Your instructions: Go through the following data and transcribe exactly the stretch of lines from the one holding "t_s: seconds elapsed" to the one holding "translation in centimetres", both included.

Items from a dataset
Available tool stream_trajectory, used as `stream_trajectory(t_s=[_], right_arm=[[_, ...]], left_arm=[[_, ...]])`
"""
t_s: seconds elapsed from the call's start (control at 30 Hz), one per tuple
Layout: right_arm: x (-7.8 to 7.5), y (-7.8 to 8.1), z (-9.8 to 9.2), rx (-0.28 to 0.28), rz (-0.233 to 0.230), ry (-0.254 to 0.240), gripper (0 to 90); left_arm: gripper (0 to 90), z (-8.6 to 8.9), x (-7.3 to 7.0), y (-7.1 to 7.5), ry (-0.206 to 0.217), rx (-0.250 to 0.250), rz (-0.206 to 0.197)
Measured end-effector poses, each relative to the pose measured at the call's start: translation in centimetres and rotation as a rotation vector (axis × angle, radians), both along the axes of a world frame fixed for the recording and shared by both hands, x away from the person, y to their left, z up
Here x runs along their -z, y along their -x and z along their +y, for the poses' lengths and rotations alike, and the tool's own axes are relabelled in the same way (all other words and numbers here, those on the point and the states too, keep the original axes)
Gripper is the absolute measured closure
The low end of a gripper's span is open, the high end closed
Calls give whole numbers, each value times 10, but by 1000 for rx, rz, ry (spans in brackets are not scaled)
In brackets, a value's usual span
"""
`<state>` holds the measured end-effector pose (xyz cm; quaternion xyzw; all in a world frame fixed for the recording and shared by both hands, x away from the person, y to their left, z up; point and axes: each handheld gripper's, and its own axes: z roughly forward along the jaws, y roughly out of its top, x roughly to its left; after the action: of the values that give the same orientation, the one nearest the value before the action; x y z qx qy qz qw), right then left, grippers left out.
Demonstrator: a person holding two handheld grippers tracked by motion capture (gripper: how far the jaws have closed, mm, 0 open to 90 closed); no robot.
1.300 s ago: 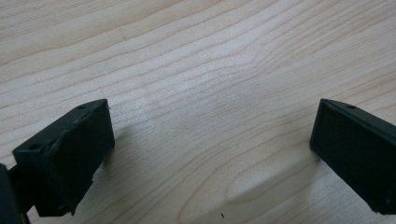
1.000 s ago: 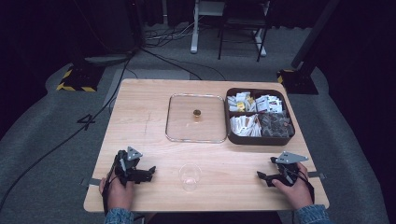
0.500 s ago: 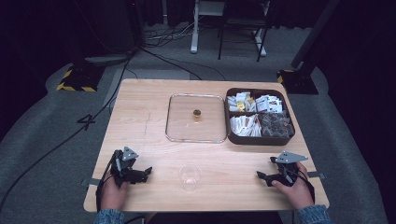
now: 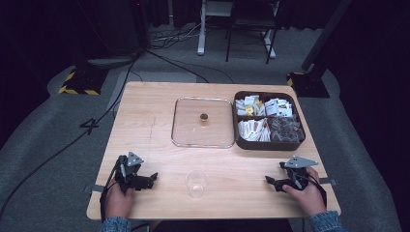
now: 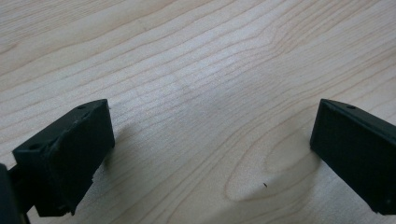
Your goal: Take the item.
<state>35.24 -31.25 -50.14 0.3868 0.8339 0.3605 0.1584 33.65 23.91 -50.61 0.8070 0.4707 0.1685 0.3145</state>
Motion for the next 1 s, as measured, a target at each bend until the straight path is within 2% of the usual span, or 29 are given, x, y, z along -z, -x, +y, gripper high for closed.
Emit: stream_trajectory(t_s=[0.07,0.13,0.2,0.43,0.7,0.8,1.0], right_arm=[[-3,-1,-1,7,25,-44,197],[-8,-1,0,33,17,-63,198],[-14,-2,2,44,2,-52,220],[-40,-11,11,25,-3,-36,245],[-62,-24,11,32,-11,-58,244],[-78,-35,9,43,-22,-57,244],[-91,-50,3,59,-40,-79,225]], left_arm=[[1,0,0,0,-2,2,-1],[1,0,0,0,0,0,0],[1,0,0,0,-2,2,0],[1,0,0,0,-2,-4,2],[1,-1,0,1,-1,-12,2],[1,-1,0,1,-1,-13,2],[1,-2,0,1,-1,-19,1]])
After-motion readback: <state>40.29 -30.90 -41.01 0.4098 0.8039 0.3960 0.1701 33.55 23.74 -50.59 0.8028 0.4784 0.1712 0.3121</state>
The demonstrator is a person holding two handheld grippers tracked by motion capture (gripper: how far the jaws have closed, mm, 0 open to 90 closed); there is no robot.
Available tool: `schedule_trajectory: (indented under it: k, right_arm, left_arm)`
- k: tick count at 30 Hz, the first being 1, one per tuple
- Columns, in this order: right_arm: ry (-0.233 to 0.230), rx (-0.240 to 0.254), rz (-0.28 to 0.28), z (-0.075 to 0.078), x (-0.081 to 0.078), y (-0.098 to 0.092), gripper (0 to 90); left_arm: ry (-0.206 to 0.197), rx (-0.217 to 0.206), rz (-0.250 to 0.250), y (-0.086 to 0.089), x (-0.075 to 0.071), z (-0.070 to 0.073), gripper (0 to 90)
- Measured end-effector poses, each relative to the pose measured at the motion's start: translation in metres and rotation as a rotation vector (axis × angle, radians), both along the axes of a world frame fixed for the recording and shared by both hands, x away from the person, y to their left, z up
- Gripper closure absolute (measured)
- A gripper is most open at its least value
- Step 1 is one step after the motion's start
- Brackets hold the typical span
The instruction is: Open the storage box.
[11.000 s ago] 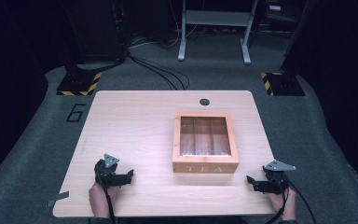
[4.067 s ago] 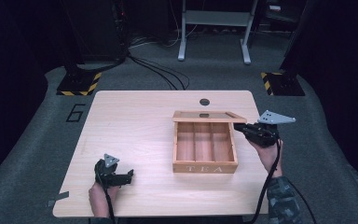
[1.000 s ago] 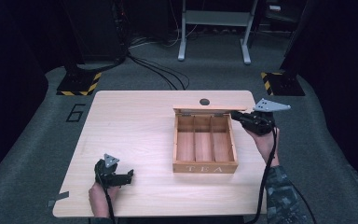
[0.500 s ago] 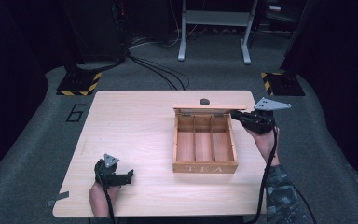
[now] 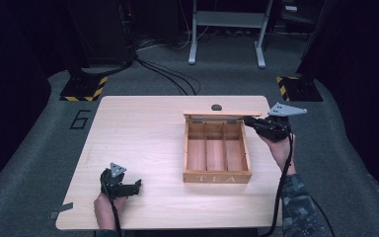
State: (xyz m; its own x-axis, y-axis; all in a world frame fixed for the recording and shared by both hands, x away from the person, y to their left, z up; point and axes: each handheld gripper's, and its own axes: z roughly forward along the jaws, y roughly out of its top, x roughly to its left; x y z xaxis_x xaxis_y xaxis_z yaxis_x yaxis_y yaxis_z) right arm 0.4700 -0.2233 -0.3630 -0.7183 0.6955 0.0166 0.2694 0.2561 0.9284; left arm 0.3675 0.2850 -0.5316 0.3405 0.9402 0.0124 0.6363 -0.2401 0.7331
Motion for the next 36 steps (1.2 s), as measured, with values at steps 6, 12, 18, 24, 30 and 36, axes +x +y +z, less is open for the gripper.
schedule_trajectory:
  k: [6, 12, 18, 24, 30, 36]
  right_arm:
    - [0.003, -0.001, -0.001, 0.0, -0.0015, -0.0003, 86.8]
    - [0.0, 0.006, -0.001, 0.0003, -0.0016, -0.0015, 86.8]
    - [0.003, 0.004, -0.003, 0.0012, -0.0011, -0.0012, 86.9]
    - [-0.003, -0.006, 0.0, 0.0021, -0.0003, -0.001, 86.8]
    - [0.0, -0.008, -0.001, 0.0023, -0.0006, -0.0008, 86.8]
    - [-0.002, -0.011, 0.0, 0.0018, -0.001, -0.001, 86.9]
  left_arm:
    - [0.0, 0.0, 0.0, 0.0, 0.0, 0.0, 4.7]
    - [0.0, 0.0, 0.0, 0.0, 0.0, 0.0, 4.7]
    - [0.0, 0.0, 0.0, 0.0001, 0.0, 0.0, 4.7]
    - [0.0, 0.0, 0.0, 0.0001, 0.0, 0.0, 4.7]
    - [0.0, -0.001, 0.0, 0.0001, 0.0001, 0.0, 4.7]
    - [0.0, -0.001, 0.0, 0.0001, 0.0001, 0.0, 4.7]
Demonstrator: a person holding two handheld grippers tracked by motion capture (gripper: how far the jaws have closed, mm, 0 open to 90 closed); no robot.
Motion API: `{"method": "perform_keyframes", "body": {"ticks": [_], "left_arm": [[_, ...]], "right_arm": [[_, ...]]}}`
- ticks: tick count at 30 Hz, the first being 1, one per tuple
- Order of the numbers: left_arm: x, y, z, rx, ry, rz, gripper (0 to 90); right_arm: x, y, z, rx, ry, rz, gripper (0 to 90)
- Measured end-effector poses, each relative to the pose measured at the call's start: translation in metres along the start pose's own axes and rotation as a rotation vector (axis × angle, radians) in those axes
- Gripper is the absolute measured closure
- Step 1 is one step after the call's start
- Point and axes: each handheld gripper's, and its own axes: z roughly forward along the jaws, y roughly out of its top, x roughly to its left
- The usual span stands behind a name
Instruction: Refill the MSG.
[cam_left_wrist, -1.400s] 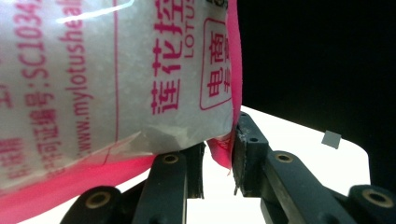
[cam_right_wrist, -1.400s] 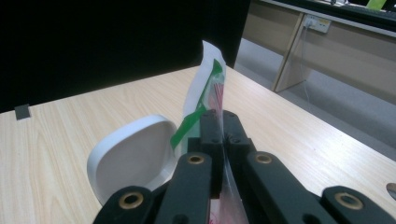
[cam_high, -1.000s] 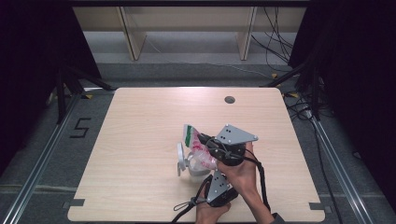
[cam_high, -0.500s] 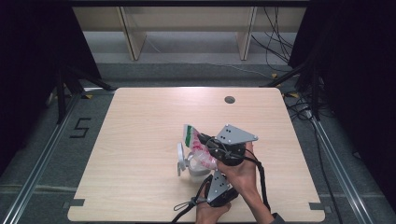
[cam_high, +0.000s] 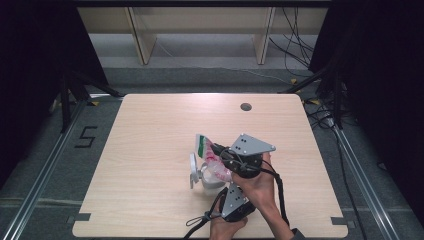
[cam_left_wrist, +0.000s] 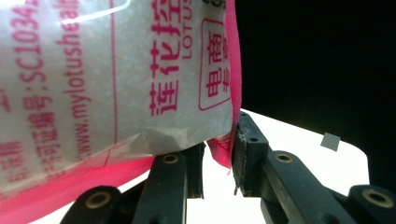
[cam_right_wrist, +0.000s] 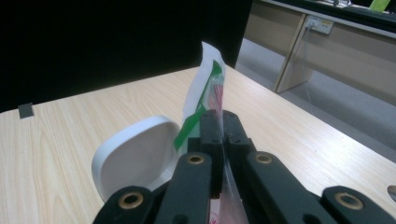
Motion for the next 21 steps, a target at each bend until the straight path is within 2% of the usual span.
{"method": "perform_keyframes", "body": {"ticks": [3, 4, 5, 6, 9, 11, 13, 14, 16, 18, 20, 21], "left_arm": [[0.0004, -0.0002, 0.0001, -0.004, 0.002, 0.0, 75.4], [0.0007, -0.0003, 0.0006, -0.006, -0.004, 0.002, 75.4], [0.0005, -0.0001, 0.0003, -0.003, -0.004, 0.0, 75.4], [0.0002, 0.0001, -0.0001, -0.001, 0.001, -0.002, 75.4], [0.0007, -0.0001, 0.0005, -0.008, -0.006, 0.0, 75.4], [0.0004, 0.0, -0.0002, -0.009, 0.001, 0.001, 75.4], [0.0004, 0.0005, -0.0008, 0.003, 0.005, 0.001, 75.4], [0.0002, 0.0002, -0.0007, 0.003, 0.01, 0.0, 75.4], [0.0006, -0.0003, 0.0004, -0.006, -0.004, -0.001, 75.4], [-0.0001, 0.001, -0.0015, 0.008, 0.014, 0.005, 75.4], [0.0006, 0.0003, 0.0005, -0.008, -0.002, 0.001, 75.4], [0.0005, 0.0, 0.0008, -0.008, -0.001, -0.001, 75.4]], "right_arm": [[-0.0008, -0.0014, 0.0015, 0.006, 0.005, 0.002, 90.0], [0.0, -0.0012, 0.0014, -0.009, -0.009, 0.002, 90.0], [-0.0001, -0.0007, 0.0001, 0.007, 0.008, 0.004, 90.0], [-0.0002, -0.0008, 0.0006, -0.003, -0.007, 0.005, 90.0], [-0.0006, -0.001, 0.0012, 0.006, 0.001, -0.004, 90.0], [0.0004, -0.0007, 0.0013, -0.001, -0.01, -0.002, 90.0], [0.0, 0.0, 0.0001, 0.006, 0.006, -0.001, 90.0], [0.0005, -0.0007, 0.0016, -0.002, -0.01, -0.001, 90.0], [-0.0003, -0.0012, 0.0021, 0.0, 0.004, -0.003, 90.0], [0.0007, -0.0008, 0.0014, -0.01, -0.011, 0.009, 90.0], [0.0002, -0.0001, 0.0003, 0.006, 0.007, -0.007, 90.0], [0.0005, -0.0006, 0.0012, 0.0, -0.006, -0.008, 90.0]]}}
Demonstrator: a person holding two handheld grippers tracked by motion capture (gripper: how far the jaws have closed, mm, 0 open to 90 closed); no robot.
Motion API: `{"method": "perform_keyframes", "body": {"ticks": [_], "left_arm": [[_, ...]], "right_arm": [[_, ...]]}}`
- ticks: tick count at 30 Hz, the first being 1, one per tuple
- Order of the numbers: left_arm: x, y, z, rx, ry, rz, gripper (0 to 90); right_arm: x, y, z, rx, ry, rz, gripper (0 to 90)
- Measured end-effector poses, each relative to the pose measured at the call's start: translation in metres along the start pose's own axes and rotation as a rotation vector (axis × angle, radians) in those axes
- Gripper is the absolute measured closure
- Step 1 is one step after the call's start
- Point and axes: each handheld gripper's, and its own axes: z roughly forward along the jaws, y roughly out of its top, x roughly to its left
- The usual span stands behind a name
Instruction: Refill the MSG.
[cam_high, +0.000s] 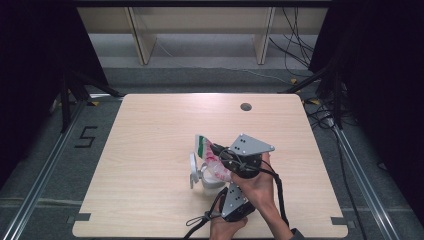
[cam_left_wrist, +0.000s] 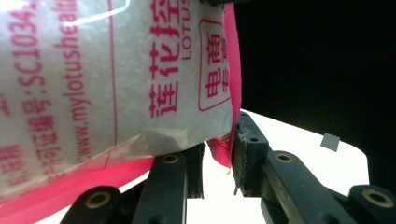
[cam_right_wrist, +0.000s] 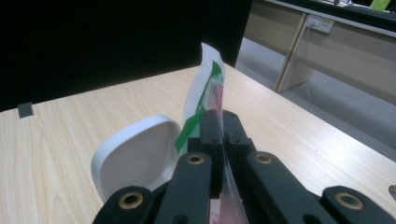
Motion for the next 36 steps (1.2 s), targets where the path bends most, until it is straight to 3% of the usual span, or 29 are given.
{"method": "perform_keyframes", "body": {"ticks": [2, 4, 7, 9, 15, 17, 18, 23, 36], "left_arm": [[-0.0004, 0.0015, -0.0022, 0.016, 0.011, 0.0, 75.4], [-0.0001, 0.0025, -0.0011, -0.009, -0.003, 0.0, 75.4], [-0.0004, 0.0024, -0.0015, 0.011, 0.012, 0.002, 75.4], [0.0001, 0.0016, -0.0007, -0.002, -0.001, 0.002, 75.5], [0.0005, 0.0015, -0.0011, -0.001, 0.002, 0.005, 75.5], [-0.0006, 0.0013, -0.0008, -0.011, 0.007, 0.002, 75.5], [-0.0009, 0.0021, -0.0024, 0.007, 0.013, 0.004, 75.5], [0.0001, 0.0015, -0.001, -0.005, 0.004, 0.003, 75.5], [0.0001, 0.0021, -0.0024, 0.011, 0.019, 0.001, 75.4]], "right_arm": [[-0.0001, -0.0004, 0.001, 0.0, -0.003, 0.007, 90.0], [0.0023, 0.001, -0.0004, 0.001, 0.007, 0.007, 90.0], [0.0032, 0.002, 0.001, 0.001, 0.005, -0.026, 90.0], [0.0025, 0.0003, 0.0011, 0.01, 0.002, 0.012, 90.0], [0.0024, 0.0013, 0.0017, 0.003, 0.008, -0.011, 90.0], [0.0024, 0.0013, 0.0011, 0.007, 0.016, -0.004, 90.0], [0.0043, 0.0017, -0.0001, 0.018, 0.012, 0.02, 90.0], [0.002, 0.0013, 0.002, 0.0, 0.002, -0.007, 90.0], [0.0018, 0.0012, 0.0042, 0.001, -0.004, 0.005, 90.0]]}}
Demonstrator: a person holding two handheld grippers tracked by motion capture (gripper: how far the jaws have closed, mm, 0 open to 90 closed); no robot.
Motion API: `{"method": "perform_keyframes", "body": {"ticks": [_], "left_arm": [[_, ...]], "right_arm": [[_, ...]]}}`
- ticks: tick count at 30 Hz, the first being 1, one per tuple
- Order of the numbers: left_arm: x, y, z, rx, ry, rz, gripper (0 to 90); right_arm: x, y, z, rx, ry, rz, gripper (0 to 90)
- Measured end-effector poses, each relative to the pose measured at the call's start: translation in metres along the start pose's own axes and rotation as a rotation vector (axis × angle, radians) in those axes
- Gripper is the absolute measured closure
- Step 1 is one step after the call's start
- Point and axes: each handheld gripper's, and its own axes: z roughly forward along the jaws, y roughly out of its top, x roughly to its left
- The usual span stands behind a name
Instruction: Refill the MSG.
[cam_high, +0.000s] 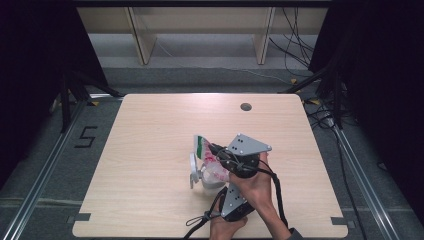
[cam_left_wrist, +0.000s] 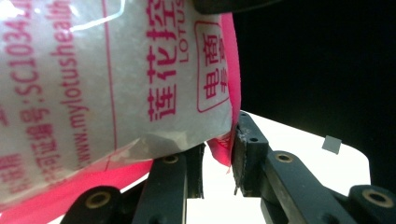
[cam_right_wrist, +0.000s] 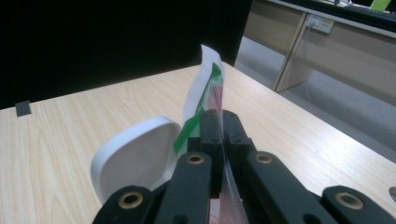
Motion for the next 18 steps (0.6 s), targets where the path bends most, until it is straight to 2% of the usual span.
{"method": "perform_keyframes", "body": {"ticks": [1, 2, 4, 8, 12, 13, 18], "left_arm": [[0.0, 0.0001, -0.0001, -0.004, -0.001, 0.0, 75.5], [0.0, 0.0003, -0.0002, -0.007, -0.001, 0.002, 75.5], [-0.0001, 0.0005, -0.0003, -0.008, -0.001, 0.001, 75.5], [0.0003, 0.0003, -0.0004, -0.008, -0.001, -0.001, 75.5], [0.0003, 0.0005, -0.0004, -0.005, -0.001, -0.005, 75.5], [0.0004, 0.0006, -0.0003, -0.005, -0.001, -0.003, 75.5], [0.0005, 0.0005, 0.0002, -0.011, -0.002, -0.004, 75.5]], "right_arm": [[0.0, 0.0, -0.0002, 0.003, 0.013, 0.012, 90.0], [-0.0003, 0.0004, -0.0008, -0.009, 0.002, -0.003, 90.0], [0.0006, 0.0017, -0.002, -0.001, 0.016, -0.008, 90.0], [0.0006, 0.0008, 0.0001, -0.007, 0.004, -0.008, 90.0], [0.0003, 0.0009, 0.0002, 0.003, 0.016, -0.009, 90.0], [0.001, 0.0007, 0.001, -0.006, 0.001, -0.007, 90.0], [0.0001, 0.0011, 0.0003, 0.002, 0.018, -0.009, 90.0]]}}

Expected output:
t_s: seconds elapsed from the call's start (control at 30 Hz), one per tuple
Layout: right_arm: x (-7.8 to 7.5), y (-7.8 to 8.1), z (-9.8 to 9.2), rx (-0.28 to 0.28), rz (-0.233 to 0.230), ry (-0.254 to 0.240), gripper (0 to 90); left_arm: gripper (0 to 90), z (-8.6 to 8.9), x (-7.3 to 7.0), y (-7.1 to 7.5), ry (-0.206 to 0.217), rx (-0.250 to 0.250), rz (-0.206 to 0.197)
Measured end-effector poses, each relative to the pose measured at the call's start: translation in centimetres and rotation as a rotation vector (axis × angle, radians), both along the axes of a world frame fixed for the recording and shared by both hands, x away from the person, y to their left, z up

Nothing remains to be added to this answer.